Leadership roles of a supervisor

Leadership at Ghent University comprises a wide range of responsibilities, commitments, skills and competencies. Supervisors often struggle with the multitude of tasks and the tension between them: control versus trust, guiding versus coaching, individual versus team, and so on. To shape and develop leadership, the following roles have been differentiated: manager, coach, leader, expert and entrepreneur. This classification is purely structuring and is only meant to offer direction and tools to deal more consciously with the many tasks and responsibilities. Moreover, certain elements fit into more than one role.

Is each role important?

Everybody has one or more roles in which he or she feels more comfortable or stronger. Ghent University’s focus on talent and diversity means that a professorial career can lead to a deepening of one or more of these roles. The priorities may vary per job level and depending on the organizational context. For example, setting operational deadlines and enforcing procedures are mostly tasks that are part of the role as manager, while giving feedback fits in better with the role as coach.

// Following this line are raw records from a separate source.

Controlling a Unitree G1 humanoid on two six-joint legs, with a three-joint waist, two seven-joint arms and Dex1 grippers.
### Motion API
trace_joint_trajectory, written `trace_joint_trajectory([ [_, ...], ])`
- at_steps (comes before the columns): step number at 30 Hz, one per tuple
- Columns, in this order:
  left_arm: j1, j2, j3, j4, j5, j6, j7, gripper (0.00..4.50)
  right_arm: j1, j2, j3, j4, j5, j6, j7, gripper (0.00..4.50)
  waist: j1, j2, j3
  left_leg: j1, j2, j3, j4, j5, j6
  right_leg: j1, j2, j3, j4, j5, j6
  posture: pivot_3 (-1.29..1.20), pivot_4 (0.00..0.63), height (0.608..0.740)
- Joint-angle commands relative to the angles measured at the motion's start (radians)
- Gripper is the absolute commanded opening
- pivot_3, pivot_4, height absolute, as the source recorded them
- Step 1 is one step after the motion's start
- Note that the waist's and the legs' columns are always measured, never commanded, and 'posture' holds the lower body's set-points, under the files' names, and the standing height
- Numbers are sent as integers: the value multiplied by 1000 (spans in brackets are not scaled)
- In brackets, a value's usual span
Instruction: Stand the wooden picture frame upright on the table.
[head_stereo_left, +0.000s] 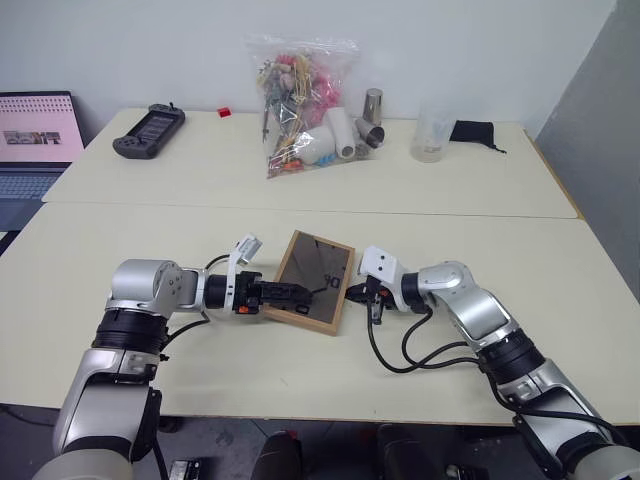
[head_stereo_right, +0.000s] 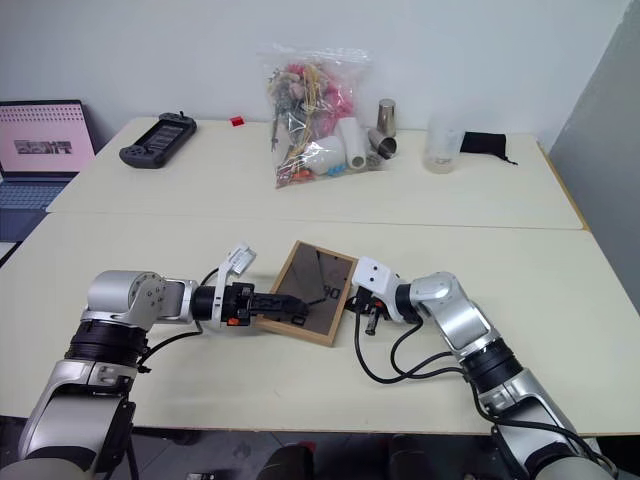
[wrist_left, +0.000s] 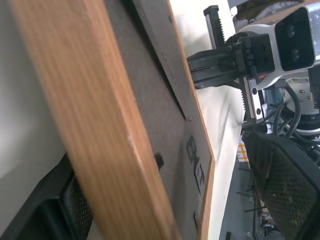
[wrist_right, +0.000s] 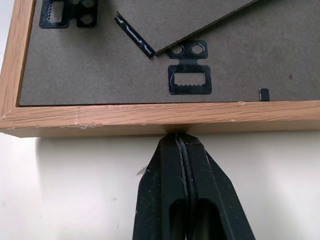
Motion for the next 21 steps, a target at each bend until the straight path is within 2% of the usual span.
trace_joint_trajectory([
  [1, 35, -17, -16, -32, -21, -14, -11, 3912, -30, 9, -6, -18, -5, -13, -9, 0, 0, 0, 0, 0, 0, 0, 0, 0, 0, 0, 0, 0, 0, 0, 0, 0, 150, 740],
  [10, 45, -1, 24, -58, -49, 0, 0, 1865, -39, -16, -36, 37, -14, -58, -27, 0, -3, 0, 0, 0, 0, 0, 0, 0, 0, 0, 0, 0, 0, 0, 0, 0, 150, 740],
  [14, 43, -9, 79, -83, -86, 10, 43, 1305, -34, -69, -78, 37, -1, -60, -19, 0, -3, 0, 0, 0, 0, 0, 0, 0, 0, 0, 0, 0, 0, 0, 0, 0, 150, 740],
  [18, 48, -35, 127, -150, -72, -88, 119, 1231, -47, -111, -175, -11, 80, 38, -10, 0, -2, 0, 0, -1, 0, 0, 0, 0, 0, -1, 0, 0, 0, 0, 0, 0, 150, 740],
  [21, 47, -56, 159, -201, -85, -120, 163, 1231, -78, -120, -265, -117, 207, 202, 24, 438, -2, 0, 0, -1, 1, 0, 0, 0, 0, -1, 0, 0, 0, 0, 0, 0, 150, 740],
])
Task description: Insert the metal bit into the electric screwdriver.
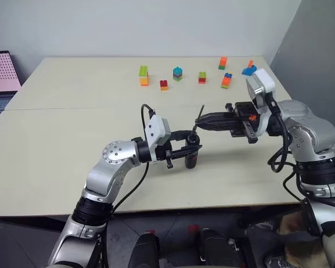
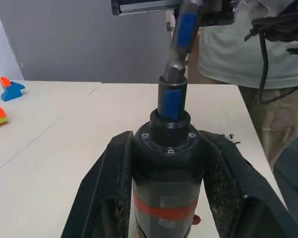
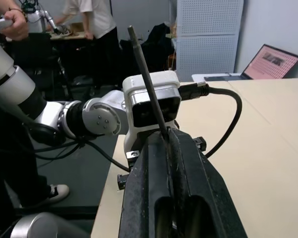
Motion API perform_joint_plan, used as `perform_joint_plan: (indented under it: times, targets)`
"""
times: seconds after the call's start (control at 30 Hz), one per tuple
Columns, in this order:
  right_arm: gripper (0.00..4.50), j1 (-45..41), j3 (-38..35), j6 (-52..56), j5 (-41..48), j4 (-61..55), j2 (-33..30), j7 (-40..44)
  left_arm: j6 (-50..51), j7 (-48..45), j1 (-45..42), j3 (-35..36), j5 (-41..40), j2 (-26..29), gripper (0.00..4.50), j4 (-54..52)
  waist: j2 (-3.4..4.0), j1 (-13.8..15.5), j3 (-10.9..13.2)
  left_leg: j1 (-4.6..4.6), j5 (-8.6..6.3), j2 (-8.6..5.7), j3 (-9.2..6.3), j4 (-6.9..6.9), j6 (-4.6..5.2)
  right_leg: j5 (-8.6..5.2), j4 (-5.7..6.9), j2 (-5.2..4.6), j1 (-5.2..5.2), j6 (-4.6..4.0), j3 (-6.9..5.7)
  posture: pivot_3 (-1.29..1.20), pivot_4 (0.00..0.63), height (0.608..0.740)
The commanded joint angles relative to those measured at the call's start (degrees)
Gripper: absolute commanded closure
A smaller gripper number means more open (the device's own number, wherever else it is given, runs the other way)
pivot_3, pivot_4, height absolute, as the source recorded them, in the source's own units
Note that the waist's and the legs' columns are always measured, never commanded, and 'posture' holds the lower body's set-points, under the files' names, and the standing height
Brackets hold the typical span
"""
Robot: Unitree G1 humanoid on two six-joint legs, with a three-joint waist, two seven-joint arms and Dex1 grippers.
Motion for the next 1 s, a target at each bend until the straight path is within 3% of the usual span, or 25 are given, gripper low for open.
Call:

However, focusing on a certain role must not result in a one-sided interpretation of leadership. For instance, taking up the guidance of young PhD candidate only in the role of expert is not in line with Ghent University’s vision of leadership. It is essential that a good supervisor also takes on the role of coach.

Development in the role

Leadership involves quite a few challenges which rarely require a simple approach. It does not mean that you are a superbeing who effortlessly solves all problems. Ghent University wants to support its supervisors and give them the opportunity to grow in taking up their responsibilities. In this respect, supervisors can choose to become even better in a role which they naturally like and are good at (deepening) or they can choose to stretch themselves and work on taking on a less developed role (broadening). It is your responsibility to invest in your personal growth through feedback, training and coaching.

The leadership roles will help supervisors dealing with the paradoxes in supervision, by becoming more self-aware of their preferred leadership role and will provide a framework which will increase supervisors’ confidence in taking up the appropriate role (Vilkinas, 2002). The model of leadership roles for PhD-supervisors is based on: self-awareness, flexibility, balance and is situational: each supervisor can choose the appropriate role dependent on the situation and needs of the candidate. A good supervisor knows when to use which role and can move comfortably between roles.

Leadership roles


As a leader, you give direction to your PhD candidates and staff so that strategic and policy objectives can be achieved together.

A PhD supervisor in the role of leader motivates PhD candidates by bringing a clear, transparent and inspiring vision for the research group. You stimulate connections and collaborations by linking individual objectives to the (research) strategy and policy of the department. As a leader, you motivate others by inspiring them. You create involvement through, amongst others, participation and transparent communication. As a leader, you take up your responsibility by making (difficult) decisions


As a manager, you coordinate the tasks so that your PhD candidates and other staff can achieve a good result (together).

A PhD supervisor in the role of manager runs the multitude of responsibilities and tasks by properly planning and organizing everything. As a manager, you ensure the optimal development of people, time and resources. You set priorities and coordinate the tasks according to the talent and competencies of your team. You provide clarity regarding objectives, expectations and procedures. As a manager, you evaluate and adjust where necessary. In consultation and coordination, you work together towards a joint result, and you stimulate collaboration. You give your PhD candidates and staff the confidence they need to take up their responsibilities by focusing on autonomy, competence and connectedness.


As a coach, you guide your PhD candidates and staff so that they grow in taking up their responsibilities.

You provide feedback, enter into a dialogue and look for solutions together. You stimulate development by creating a safe and reflective working environment, by creating learning opportunities and focusing on talent. You pay attention to their well-being, for which you actively take your responsibility. You are accessible, empathetic and supportive. You support the passion, ambitions and the career development of the PhD candidate (within or outside academia). You actively build a team that works together, gives feedback and supports each other.


As an entrepreneur, you actively promote innovation, taking initiative and creativity so that opportunities with a possible added value for the university / faculty / department are made use of.

As an entrepreneur, a PhD supervisor is constantly looking for new opportunities (within and outside of the university). You generate new and useful ideas and make risky decisions. You dare to make mistakes and learn from them. As an entrepreneur, you also encourage your PhD candidates to search for opportunities. You give them room to be creative and innovate. You actively use your network to achieve this and encourage your PhD candidates to develop their own network.


As an expert, you actively use your professional knowledge and stimulate knowledge sharing among your colleagues, staff and students.

As an expert, a PhD supervisor has the necessary expertise, professional skills and knowledge to fulfil this role. You stimulate knowledge sharing among your PhD candidates. You share knowledge yourself with PhD candidates, tailored to their knowledge level. As an expert, you help your PhD candidates on their way to achieving a specific result (such as a project, funding, or the doctorate).